It would be hard to find a film quite like Sinners in contemporary blockbuster fare because few creators would be brave enough to attempt such a wild and potentially unwieldy cinematic behemoth. It is particularly difficult to make a genre-busting horror/action/musical/historical fiction piece and sustain characters that people care about. Improbably and impressively, Ryan Coogler has done it. Collaborating with his longtime leading man, Michael B. Jordan, and entrusting him with two distinct roles as the Smokestack twins more than pays off as Jordan creates believably different and inextricably connected men each striving for a “home” to protect. Hailee Steinfeld and Wunmi Mosaku each inhabit their characters as women who are not adjuncts to the men they love but are filled with their own desire and reasons for needing connection.

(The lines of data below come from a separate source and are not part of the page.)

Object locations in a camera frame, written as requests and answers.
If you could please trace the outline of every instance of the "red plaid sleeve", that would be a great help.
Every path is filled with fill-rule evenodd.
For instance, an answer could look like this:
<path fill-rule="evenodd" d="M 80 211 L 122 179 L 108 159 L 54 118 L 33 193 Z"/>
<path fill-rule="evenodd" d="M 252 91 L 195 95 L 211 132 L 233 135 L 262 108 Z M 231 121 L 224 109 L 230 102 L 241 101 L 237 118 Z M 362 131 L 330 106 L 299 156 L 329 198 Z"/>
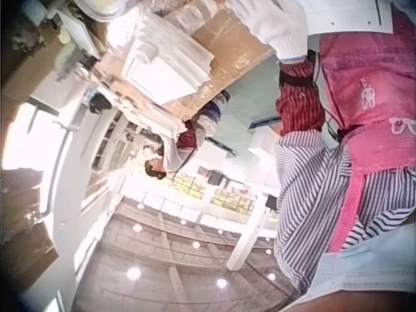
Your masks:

Delroy Lindo and Omar Miller add levity (and tragedy) to their characters. Jack O’Donnell’s vampire certainly kissed the Blarney Stone when it comes to offering a “life without pain” in eternal night – it will only cost your “self”.

Sinners is a lot to take in and it keeps pushing boundaries until Coogler has the audience in their own timeless revelry. Could the film have been tighter and more focused? Absolutely. Should it have been? Probably. But the massive scale of the movie is what makes it touch “that realm which is the concern of prophets and poets.” Sweaty, sultry, and seductively Southern – Sinners is an ambitious masterpiece that raises roofs and burns brightly as it thrums with its infectious rhythm.